Brent Anthony Richards (born May 20, 1990) is an American soccer player who currently plays for Orange County SC in the USL Championship.

Career

High school
Richards played for Camas High School of Camas, WA all four years of his high school career. His most notable year was his fourth and final year, where he led the team to a victory in the WIAA 3A state championship game, alongside future University of Washington teammate Quinton Beasley.

College and amateur
Richards was one of the Pac-10/Pac-12's top scorers during his collegiate career at the University of Washington.  In 72 games for the Huskies, Richards finished with 31 goals, 15 assists and led the Huskies in goals and game-winning goals in each of his four seasons.  Following his senior season, Richards was named First-Team Capital One Academic All-American, 2011 Pac-12 Men's Soccer Scholar-Athlete of the Year and named to the All-West Region first team.

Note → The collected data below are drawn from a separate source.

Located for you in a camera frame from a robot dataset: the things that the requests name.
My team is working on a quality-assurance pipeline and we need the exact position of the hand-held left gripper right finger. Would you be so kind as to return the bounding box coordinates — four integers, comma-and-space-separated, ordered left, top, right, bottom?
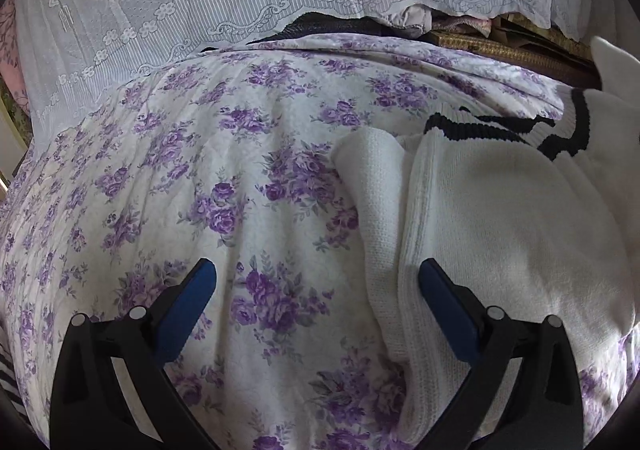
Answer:
419, 257, 585, 450

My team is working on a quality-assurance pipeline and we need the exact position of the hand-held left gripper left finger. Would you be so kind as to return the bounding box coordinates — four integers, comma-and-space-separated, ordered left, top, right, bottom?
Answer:
49, 257, 218, 450

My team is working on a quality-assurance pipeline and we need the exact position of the white knit sweater black trim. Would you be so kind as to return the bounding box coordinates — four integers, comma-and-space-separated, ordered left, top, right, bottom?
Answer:
331, 35, 640, 446

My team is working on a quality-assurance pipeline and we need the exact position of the purple floral bed blanket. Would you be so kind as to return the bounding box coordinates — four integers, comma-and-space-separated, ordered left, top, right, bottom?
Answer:
0, 33, 640, 450

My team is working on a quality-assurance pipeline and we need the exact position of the pink cloth bundle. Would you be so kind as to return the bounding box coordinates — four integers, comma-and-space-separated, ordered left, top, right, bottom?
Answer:
380, 4, 493, 37

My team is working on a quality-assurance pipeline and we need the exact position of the black fabric strip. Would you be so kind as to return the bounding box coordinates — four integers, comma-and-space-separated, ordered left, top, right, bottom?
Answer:
202, 13, 416, 52

Richards also spent three seasons with Portland Timbers U23s in the USL Premier Development League.  In 2010, Richards led the Timbers U23s to a perfect 16–0 record on the way to the club's first ever USL PDL title.  Richards went on to be named the league's Most Valuable Player and Rookie of the Year that same season.

Professional
On January 4, 2012, Richards signed with MLS club Portland Timbers as their first homegrown player.  On May 30, Richards made his professional debut in a Lamar Hunt U.S. Open Cup match which saw Cal FC upset the Timbers 1–0 in extra time.  He made his league debut on July 14 against the Los Angeles Galaxy. 

Richards spent four seasons with USL Championship side Reno 1868 FC, before Reno folded their team on November 6, 2020, due to the financial impact of the COVID-19 pandemic.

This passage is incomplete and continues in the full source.